Besides docalign and it's little companion tool docjoin there are a couple more tools in here to work with base64-encoded documents.

  • docalign: Give it two (optionally compressed) files with base64-encoded tokenised documents, and it will tell you how well each of the documents in the two files match up. Output is scores + document indices. To be used with docjoin.
  • docjoin: Take two sets of input files, and merge their lines into multiple columns based on index pairs provided to stdin.
  • docenc: Encode (or decode) sentences into documents. Sentences are grouped in documents by separating batches of sentences by a document marker. This can be either an empty line (i.e. \n, like HTTP) or \0 (when using the -0 flag). Reminder for myself: encode (the default) combines sentences into documents. Decode explodes documents into sentences. Sentences are always split by newlines, documents either by blank lines or null bytes.
  • b64filter: Wraps a program and passes all lines from all documents through. Think of < sentences.gz b64filter cat as < sentences.gz docenc -d | cat | docenc. Difference is that it doesn't pass any document separators to the delegate program, it just counts how many lines go in and gathers that many lines at the output side of it. C++ reimplementation of b64filter

docalign

Usage: docalign TRANSLATED-TOKENS ENGLISH-TOKENS

Additional options:
  --help                  produce help message
  --df-sample-rate arg    set sample rate to every n-th document (default: 1)
  -n [ --ngram_size ] arg ngram size (default: 2)
  -j [ --jobs ] arg       set number of threads (default: all)
  --threshold arg         set score threshold (default: 0.1)
  --min_count arg         minimal number of documents an ngram can appear in to
                          be included in DF (default: 2)
  --max_count arg         maximum number of documents for ngram to to appear in
                          (default: 1000)
  --best arg              only output the best match for each document
                          (default: on)
  -v [ --verbose ]        show additional output

It is advisable to pass in --df-sample-rate to reduce start-up time and memory usage for the document frequency part of TFIDF. 1 indicates that every document will be read while 4 would mean that one of every four documents will be added to the DF.

Input

Two files (gzip-compressed or plain text) with on each line a single base64- encoded list of tokens (separated by whitespace).

Output

For each alignment score that is greater or equal to the threshold it prints the score, and the indexes (starting with 1) of the documents in TRANSLATED-TOKENS and ENGLISH-TOKENS, separated by tabs to STDOUT.

docjoin

Usage: bin/docjoin [ -l filename | -r filename | -li | -ri ] ...
Input via stdin: <left index> "\t" <right index> "\n"

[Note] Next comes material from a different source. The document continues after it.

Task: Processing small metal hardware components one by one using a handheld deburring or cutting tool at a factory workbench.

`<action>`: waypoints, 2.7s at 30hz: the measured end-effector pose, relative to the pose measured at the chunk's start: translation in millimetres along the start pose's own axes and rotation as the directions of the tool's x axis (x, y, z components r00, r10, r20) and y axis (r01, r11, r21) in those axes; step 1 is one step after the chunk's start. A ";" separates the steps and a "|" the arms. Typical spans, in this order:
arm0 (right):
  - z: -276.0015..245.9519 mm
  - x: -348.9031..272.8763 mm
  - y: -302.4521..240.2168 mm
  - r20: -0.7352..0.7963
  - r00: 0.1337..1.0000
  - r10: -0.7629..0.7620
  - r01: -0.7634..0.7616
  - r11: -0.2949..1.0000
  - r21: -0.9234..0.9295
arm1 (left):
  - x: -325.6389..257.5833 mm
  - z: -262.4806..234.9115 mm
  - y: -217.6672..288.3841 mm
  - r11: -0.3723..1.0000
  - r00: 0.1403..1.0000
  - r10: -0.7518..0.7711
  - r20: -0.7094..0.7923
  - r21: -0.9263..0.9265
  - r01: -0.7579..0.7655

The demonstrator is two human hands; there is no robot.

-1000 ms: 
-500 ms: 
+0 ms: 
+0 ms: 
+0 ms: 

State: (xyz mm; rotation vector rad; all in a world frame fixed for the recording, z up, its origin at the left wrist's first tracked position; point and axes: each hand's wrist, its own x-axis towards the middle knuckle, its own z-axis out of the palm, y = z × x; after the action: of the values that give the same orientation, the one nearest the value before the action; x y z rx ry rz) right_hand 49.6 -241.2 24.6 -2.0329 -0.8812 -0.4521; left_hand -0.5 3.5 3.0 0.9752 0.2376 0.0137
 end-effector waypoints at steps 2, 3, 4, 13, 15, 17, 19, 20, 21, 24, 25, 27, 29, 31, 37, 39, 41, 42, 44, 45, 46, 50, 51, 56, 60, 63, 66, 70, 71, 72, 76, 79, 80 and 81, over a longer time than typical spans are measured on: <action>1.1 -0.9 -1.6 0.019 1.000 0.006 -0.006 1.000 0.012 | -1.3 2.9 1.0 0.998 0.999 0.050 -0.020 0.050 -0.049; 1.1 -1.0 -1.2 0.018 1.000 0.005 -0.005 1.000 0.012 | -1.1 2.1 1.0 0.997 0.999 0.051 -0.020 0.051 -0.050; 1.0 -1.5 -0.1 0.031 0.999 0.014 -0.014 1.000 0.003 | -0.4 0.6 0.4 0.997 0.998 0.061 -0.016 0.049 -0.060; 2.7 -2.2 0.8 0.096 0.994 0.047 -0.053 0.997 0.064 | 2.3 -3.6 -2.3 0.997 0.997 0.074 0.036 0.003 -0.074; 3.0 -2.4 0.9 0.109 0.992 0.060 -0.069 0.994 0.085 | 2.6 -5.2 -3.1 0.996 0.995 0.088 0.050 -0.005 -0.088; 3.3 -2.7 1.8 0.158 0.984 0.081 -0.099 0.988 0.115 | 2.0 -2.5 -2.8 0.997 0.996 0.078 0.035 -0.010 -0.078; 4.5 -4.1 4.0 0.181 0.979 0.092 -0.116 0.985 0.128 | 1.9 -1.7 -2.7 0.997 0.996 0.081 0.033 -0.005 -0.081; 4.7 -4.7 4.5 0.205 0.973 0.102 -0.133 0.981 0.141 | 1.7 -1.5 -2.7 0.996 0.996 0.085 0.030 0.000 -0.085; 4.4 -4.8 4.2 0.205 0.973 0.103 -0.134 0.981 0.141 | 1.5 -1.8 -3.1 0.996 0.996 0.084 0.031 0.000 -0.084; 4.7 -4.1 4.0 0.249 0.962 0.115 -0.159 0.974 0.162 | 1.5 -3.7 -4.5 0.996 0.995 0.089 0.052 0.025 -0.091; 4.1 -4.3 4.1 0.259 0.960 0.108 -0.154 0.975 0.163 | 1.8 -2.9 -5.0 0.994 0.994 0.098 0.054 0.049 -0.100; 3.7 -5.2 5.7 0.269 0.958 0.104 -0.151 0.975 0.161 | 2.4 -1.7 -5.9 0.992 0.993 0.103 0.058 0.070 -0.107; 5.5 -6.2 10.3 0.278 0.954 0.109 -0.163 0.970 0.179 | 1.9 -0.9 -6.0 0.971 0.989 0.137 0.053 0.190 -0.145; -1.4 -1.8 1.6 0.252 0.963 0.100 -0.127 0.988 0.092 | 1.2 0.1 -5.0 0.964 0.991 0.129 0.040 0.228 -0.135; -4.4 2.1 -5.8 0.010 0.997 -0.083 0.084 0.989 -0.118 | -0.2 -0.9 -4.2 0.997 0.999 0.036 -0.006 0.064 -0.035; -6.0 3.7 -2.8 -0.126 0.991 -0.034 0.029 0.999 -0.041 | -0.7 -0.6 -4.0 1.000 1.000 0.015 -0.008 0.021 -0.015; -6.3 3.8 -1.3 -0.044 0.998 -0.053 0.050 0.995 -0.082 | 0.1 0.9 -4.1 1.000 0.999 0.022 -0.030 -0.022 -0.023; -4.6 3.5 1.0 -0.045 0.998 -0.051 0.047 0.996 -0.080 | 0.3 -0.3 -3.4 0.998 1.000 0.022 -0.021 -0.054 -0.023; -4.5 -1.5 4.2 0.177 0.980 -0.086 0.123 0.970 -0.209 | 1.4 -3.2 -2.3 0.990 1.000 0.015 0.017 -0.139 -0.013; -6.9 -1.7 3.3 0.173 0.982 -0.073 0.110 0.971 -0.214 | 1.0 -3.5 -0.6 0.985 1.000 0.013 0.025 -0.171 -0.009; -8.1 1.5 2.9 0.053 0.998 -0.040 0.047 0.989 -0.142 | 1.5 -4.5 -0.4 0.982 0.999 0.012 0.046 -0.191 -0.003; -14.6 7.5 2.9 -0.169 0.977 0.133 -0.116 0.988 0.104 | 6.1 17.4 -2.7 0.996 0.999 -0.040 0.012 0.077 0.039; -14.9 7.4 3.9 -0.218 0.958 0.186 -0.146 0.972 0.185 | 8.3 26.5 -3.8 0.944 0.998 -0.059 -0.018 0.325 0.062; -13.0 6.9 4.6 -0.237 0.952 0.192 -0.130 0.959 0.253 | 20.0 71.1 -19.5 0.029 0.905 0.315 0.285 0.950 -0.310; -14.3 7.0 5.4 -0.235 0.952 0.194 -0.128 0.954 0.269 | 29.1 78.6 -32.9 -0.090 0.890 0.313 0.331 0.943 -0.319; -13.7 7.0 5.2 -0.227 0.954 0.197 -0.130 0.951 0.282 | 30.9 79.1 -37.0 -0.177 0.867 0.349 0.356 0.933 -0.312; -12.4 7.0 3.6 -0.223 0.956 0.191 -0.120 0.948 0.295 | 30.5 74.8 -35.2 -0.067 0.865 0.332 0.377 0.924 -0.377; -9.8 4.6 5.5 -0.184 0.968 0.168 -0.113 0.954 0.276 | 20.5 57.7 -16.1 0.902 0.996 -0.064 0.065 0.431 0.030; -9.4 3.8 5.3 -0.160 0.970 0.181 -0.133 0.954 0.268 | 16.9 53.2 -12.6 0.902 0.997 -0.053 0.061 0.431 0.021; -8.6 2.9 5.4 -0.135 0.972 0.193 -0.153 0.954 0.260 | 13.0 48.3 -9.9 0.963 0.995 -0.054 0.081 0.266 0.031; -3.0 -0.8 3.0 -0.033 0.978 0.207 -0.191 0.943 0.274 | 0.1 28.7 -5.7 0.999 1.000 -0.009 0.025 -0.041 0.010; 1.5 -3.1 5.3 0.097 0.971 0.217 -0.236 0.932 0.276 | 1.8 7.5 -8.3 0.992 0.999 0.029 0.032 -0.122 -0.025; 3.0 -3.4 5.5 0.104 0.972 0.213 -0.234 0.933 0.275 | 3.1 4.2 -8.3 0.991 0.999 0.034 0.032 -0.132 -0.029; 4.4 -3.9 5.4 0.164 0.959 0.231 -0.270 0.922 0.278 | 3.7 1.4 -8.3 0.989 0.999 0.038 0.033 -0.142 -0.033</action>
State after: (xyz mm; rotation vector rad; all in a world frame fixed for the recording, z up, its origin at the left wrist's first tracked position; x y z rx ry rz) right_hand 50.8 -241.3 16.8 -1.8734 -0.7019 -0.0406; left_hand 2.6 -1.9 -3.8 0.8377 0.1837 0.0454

This program joins rows from two sets of files into tab-separated output.

Column options:
  -l    Use left index for the following files
  -r    Use right index for the following files
  -li   Print the left index
  -ri   Print the right index

The order of the columns in the output is the same as the order of the
arguments given to the program.

docenc

Usage: docenc [ -d ] [ -0 ] [ index ... ]

Better served by an example:

docenc -d < plain_text.gz \
	| tr '[:lower:]' '[:upper:]' \
	| bin/docenc \
	| gzip -c \
	> loud_text.gz

b64filter

Usage: b64filter command

Again, an example shows much more:

gzip -cd plain_text.gz \
	| b64filter tr '[:lower:]' '[:upper:]' \
	| gzip -c \
	> very_loud_text.gz

Building on CSD3

module load gcc
module load cmake

Compile boost (available boost seems to not link properly).

wget https://dl.bintray.com/boostorg/release/1.72.0/source/boost_1_72_0.tar.gz
tar -xzf boost_1_72_0.tar.gz
cd boost_1_72_0.tar.gz
./bootstrap.sh --prefix=$HOME/.local
./b2 install

Compile dalign with the up-to-date Boost

cd bitextor/document-aligner
mkdir build
cd build
cmake -D Boost_DIR=$HOME/.local/lib/cmake/Boost-1.72.0 ..
make -j4

Now you should have a bin/docalign and others in your build directory. Note that it is linked to your custom Boost which makes it a bit less portable.